| Sarah Haskell | Pondering the Invisible

“It is only with the heart that one can see ….

…what is essential is invisible to the eye.”

Antoine de Saint-Exupéry, The Little Prince

This collection of works began with the death of my beloved brother.

His death tipped me over, spun me around and completely unglued me.

I found my way out of the darkness by following the threads of my art making.

Through this collection of art work I explore a universal story of love and loss, impermanence and transformation.

What You Will” is the first piece in my personal and creative transformation. In the center of this piece is a human body as negative space; my attempt to comprehend the temporary and ephemeral that is evident in all natural/organic matter.

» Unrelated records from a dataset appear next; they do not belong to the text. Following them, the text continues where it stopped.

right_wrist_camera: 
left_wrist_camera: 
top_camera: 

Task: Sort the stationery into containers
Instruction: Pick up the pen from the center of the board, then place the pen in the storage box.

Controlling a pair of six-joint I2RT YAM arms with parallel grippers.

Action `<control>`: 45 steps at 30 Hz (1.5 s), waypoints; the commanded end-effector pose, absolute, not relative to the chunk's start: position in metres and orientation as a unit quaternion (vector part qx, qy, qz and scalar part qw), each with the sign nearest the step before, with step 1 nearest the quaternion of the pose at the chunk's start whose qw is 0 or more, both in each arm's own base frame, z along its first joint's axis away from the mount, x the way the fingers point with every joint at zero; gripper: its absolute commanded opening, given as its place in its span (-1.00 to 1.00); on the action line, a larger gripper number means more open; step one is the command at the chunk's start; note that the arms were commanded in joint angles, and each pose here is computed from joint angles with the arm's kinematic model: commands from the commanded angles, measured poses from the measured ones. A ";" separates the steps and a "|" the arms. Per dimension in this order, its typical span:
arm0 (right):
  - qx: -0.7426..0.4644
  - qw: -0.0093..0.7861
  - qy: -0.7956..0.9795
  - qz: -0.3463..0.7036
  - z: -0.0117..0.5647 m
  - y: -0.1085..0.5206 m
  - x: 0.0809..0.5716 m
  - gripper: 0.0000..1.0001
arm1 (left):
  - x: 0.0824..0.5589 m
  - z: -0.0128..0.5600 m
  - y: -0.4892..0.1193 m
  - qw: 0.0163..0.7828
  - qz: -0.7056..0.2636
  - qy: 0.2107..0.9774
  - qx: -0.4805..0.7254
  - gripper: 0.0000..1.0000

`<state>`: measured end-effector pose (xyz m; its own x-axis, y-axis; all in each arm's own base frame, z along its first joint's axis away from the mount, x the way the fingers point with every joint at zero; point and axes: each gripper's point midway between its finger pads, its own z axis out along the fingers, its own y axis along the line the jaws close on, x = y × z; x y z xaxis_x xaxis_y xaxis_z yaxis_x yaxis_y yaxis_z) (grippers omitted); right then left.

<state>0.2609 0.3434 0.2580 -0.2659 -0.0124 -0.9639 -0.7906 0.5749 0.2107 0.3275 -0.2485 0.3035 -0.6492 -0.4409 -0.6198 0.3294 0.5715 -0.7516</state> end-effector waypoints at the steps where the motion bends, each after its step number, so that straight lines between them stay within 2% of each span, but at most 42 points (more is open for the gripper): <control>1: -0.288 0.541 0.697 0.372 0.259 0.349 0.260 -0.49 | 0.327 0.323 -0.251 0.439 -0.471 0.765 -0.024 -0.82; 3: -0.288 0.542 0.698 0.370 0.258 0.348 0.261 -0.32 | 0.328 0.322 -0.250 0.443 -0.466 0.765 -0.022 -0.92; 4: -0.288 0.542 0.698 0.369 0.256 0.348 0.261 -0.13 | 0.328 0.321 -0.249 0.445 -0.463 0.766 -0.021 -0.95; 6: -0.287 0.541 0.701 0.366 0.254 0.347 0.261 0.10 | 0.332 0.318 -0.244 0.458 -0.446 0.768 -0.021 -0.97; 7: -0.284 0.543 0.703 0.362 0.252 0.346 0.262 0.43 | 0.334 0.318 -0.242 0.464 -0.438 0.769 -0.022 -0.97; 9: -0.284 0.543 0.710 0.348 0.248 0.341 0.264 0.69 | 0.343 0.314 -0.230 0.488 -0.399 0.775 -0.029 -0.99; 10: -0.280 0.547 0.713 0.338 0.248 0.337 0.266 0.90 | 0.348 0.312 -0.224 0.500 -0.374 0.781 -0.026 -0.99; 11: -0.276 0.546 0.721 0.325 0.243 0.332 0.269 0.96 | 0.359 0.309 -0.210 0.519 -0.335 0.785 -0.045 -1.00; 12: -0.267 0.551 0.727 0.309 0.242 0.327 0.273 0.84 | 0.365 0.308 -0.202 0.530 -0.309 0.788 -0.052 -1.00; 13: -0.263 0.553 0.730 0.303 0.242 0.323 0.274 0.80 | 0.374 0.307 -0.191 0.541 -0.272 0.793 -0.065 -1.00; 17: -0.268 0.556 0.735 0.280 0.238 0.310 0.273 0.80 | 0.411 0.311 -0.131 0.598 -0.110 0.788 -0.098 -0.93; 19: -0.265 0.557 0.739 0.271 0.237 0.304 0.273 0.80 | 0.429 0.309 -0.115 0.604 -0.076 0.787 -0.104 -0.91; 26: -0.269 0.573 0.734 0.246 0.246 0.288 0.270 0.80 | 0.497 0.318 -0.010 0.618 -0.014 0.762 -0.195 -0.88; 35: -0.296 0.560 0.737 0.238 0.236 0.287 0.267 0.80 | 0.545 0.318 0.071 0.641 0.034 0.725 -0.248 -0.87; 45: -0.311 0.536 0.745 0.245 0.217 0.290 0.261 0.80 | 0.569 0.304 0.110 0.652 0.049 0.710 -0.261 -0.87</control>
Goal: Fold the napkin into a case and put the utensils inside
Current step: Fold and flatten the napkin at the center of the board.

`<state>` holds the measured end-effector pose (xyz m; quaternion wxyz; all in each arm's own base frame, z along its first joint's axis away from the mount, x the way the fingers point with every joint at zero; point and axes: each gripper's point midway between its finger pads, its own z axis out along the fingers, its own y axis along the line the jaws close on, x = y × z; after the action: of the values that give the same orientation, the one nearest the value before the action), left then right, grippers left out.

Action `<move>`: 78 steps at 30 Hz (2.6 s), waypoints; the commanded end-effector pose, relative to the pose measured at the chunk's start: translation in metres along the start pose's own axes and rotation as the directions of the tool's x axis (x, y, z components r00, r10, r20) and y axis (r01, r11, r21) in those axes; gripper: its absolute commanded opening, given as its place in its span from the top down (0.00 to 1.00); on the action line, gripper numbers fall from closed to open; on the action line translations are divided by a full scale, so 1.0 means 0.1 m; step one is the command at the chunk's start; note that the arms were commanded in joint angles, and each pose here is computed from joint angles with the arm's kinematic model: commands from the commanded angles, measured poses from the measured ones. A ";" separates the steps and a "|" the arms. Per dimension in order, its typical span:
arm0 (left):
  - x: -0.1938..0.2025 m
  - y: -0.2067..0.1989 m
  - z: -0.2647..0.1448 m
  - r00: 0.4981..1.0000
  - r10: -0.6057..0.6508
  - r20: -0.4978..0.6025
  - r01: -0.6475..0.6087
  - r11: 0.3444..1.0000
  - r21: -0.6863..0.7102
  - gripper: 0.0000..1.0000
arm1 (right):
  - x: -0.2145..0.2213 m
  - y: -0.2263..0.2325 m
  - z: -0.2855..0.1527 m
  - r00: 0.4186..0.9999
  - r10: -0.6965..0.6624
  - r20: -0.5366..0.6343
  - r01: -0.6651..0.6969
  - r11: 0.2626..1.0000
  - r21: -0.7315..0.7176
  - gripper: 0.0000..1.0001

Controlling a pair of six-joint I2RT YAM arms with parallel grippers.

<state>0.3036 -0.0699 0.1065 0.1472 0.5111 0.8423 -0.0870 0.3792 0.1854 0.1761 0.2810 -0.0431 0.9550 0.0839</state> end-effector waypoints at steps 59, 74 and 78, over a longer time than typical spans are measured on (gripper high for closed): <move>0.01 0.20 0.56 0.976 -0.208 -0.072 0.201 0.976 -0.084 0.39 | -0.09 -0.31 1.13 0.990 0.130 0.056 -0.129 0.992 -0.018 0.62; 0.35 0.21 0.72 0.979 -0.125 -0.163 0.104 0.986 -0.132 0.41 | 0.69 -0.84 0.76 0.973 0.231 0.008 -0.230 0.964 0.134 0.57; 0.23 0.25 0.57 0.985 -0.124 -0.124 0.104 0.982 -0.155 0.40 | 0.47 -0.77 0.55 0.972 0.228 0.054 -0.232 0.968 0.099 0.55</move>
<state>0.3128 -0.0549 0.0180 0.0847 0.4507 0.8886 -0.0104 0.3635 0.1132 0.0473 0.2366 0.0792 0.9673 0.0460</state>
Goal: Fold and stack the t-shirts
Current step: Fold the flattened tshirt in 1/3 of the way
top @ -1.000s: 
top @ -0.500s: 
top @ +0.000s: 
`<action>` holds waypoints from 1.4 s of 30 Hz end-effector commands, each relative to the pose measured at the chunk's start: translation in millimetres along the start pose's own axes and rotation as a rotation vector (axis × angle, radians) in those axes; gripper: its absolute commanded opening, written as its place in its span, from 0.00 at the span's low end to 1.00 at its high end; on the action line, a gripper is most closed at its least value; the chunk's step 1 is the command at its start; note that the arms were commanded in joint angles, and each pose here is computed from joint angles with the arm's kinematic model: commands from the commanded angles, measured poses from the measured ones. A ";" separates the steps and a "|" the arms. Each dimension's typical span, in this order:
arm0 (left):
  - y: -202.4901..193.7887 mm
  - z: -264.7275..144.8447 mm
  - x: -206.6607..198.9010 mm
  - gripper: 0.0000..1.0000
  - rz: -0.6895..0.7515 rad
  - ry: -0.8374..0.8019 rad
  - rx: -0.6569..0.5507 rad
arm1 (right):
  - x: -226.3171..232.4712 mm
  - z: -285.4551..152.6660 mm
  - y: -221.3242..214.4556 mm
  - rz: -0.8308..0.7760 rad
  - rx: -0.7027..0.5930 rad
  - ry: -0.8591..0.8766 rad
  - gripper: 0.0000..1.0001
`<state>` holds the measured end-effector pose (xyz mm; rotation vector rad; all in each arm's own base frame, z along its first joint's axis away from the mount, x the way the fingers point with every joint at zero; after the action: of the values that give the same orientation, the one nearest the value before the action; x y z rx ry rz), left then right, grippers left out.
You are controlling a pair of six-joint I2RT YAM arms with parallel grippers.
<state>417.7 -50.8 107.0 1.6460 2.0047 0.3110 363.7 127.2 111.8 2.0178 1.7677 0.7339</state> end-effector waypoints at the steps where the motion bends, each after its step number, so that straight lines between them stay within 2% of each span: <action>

Through the “Unhinged” and “Sinking Houses” series this central body slowly disconnects from the security of the house and the house itself begins to float away. I know from experience that true transformation requires letting go of old structures and patterns; being willing to abandon perceived safety nets.

In “Well Used, Well Loved” I reached out to a wide and diverse community to help tease out myths and attitudes around impermanence, attachment, age and beauty.

I discovered that when people are vulnerable and open, they find common feelings and perspectives. After this community art project, I found myself facing a deeper curiosity about metamorphosis and the natural process of transformation.

Over time my creative exploration shifted from acknowledging impermanence to exploring change and growth. Change is not easy for us to comprehend and accept. In the natural world we experience constant transformation—the weather, the phases of the moon, the rise and fall of tides. And yet, when it comes to facing cycles of change within our own lives, culture and environment, we struggle and try to prevent it.

As a textile artist I am conscious of working with materials that are subject to change from light, humidity, abrasion and temperature. Pushing this characteristic in recent works, ”When We Remember”, “Enduring” and “Looking for Answers”, I am now intentionally aging or weathering my fabrics. I find this intentional abuse and breaking down of my precious fabrics confronts my attachment to permanence and my futile attempts to stop the aging process within my own physical body.

Secrets of the Infinite” explores the journey of birth, death and transformation through a figure and a raven (a widely used metaphor for the human spirit).  As migratory creatures, birds are often seen as messengers of change. Two empty panels represent a point of rest or contemplation.  Change or growth require time — a pause or a period of stillness. I believe that creativity and change begin in this stillness – this place of infinite possibility that extends beyond the horizon.

Tracing the path of this collection, one can easily see a creative transformation — and yet the most significant changes are invisible.  Unseen to the eye, there has been a subtle shift in my heart and spirit. I feel more content living in this temporary and unpredictable world. I am less attached to outcomes, trusting my intuition and more willing to take risks with my art work.

The creative possibilities growing from this collection lure me deeper down the path of self-discovery, transformation and art making — exploring what is invisible and yet essential to be fully human.

And the little prince added,

“But eyes are blind. You have to look with the heart.”